[Provided data Boundary: Start]
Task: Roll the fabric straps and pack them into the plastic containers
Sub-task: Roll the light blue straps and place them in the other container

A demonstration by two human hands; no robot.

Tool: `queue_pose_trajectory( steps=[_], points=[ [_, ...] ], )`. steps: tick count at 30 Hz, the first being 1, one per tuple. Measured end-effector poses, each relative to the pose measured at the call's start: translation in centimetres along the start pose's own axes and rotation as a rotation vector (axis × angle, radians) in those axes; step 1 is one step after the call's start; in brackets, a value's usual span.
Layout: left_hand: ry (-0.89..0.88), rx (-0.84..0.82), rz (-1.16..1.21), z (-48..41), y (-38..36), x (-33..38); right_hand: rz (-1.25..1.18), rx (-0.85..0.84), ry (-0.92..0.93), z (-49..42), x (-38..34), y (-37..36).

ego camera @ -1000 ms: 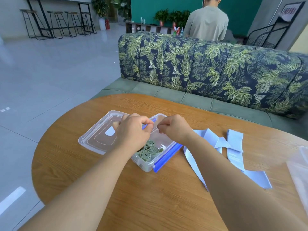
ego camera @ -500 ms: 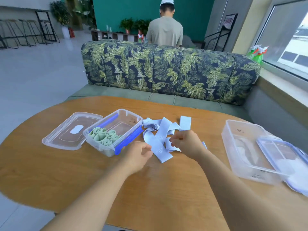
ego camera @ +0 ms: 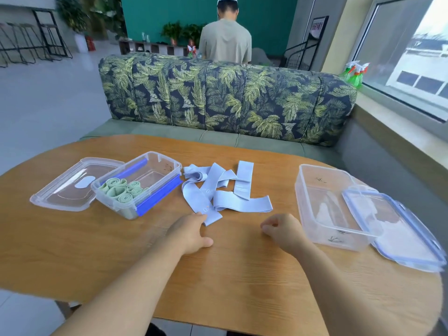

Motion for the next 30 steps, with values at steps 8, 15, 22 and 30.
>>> queue_pose_trajectory(
  steps=[8, 15, 22, 30],
  points=[
    [-0.025, -0.005, 0.004, -0.4, 0.3, -0.7, -0.118, 0.195, -0.235, -5.1, -2.1, 0.8],
    [-0.043, -0.008, 0.01, -0.8, 0.0, -1.2, -0.213, 0.152, -0.331, -7.1, -2.1, -0.4],
    [-0.024, 0.002, 0.067, -0.3, 0.0, -1.1, -0.79, 0.062, -0.141, -3.1, -6.2, 0.7],
    [-0.011, 0.46, 0.721, 3.0, -3.8, 1.4, -1.111, -0.003, -0.188, 5.1, -5.3, -3.1]
  ],
)
Point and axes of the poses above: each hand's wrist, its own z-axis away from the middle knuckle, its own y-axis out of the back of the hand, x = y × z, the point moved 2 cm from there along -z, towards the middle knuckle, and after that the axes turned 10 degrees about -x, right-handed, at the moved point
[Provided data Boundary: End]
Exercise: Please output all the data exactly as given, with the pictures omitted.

Answer to this exercise:
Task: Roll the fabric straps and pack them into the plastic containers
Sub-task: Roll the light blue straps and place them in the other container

A demonstration by two human hands; no robot.

Tool: `queue_pose_trajectory( steps=[_], points=[ [_, ...] ], )`. steps: tick count at 30 Hz, the first being 1, one per tuple. Measured end-effector poses, each relative to the pose measured at the call's start: translation in centimetres along the start pose's own axes and rotation as a rotation vector (axis × angle, radians) in those axes; step 1 is one step after the call's start; in brackets, a value's usual span.
Layout: left_hand: ry (-0.89..0.88), rx (-0.84..0.82), rz (-1.16..1.21), z (-48..41), y (-38..36), x (-33..38); right_hand: rz (-1.25..1.18), rx (-0.85..0.84), ry (-0.92..0.93), z (-49..42), x (-38..34), y (-37..36).

ego camera @ -1000 ms: 
ego camera @ -500 ms: 
ego camera @ +0 ms: 

Motion for the next 30 steps, with values at steps 8, 15, 22 and 30.
>>> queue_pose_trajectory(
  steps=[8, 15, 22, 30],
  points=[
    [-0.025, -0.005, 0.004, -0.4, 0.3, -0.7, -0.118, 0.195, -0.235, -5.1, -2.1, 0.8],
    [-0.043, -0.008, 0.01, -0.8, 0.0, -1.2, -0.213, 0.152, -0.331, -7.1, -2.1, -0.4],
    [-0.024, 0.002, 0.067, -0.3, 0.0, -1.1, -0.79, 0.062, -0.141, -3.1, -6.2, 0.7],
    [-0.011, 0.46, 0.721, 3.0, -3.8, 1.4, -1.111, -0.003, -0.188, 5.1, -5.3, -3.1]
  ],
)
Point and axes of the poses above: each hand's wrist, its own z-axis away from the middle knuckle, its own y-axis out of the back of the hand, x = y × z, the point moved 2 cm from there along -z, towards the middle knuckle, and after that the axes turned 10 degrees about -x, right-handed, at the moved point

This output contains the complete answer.